«Non la chiamerei riforma, ma ritocchino». È severo il giudizio di Davide Faraone, capogruppo al Senato di Italia Viva, sulla riforma del Csm in arrivo dalla Camera, con l’astensione dei renziani.
«Astenersi – spiega – è stata la sola strada possibile per noi che crediamo nella giustizia vera, non quella delle correnti e dei privilegi. Dopo gli scandali emersi era eticamente opportuna una riforma vera. Questo è un maquillage che non risolve. Se Bonafede era dannoso, la riforma Cartabia così com’è arrivata al Senato non serve, o meglio, serve solo per attivare il Pnrr, per carità è importantissimo ma non può dirsi un cambiamento vero».
Cosa farete in Senato, dove i numeri di Iv pesano molto di più per la maggioranza?
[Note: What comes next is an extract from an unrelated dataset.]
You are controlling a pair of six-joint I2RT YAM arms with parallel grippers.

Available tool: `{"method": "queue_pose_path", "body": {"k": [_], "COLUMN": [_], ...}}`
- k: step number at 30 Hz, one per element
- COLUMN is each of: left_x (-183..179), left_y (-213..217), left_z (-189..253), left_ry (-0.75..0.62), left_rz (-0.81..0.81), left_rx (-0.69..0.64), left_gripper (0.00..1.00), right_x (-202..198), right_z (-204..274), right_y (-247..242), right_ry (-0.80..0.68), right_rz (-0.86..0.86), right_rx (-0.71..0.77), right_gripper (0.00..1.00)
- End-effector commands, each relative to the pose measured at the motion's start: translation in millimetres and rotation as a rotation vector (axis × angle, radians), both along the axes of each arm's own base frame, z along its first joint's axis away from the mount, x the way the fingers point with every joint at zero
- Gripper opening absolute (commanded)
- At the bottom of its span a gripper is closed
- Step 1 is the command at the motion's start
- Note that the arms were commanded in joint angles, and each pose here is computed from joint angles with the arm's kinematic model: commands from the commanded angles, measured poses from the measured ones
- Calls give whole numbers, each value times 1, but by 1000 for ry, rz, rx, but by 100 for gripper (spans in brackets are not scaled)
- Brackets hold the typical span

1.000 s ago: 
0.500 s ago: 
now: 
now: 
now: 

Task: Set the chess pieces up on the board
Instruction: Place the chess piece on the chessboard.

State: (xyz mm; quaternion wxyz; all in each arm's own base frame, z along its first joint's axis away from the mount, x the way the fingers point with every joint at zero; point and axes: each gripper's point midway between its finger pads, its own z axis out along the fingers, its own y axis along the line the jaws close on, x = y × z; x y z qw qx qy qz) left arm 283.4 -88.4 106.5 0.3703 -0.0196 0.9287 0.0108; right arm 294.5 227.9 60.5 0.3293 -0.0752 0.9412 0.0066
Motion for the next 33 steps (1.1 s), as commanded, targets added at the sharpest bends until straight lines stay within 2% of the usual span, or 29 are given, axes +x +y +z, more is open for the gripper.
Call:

«Lavoreremo per migliorarla, presentando emendamenti su cui cerchiamo convergenza con altre forze politiche come noi insoddisfatte: è necessario intervenire in modo adeguato sull’elezione dei membri del Csm, altrimenti il potere delle correnti non verrà in alcun modo spezzato e anzi, per certi versi, rischia di essere rafforzato. Prevedere la separazione delle carriere, introdurre la responsabilità civile dei magistrati, limitare l’abuso della carcerazione preventiva. In Senato i numeri sono diversi e contiamo di incidere per cambiarla. Respingiamo il tentativo di un intervento monocamerale su una riforma che se passa così com’è davvero non può dirsi tale: siamo di fronte ad una modifica strutturale ed essenziale, reclamata da tempo e che, dopo anni di inerzia, si decide di approvare senza discussione? Solo perché si avvicina il momento elettorale del rinnovo del Csm? Sono alchimie a cui non ci prestiamo».
Voi, che si siete stati i primi sostenitori del governo Draghi e della sostituzione di Bonafede con Cartabia, siete i più critici?
«Proprio perché venivamo dagli anni del Conte-Bonafede ci aspettavamo di più dalla ministra Cartabia, che stimiamo molto e che pur avendo fatto un buon lavoro di impianto ha poi ceduto troppo alle mediazioni di parte. Si è persa una grande occasione, per la politica e per la stessa magistratura che chiedeva un rinnovamento. I primi a meritare una riforma vera sono i magistrati che in silenzio svolgono il proprio lavoro, così è il solito meccanismo dell’aggiungi un posto a tavola. Ma soprattutto per i cittadini che da anni attendono una vera riforma».
La corporazione dei magistrati ha addirittura minacciato scioperi e denunciato la riforma come un grave attacco. Qualcosa di buono dunque ci deve essere, no?
«È la tattica di chi protesta per far capire che è cambiato qualcosa, mentre ha prevalso il principio gattopardesco: “cambiare tutto per non cambiare niente”. È la storia del conservatorismo di questo paese. L’Anm protesta per l’introduzione di un curriculum delle attività svolte dal giudice o per la perdita, seppure iniziale, di un qualche privilegio oppure di una certa centralità politica?».
Con partiti come M5S o Lega, far passare riforme incisive su temi delicati si sta rivelando impossibile?
«Il punto è che le bandierine dei partiti spesso creano un muro contro muro che è nemico del processo migliorativo. Si veda il caso scuola del Ddl Zan».
Ora ci sono i referendum. Farete campagna per il sì?
«A questo punto sono un’occasione da non perdere: i cittadini devono avere la possibilità di esprimersi dando un chiaro indirizzo alla politica. Io li ho firmati con convinzione».
La decisione di votare un solo giorno, a giugno, rischia di nuocere alla partecipazione?
«Mi auguro di no ma certamente la scelta non è premiante. Il referendum andrebbe spalmato su due giorni».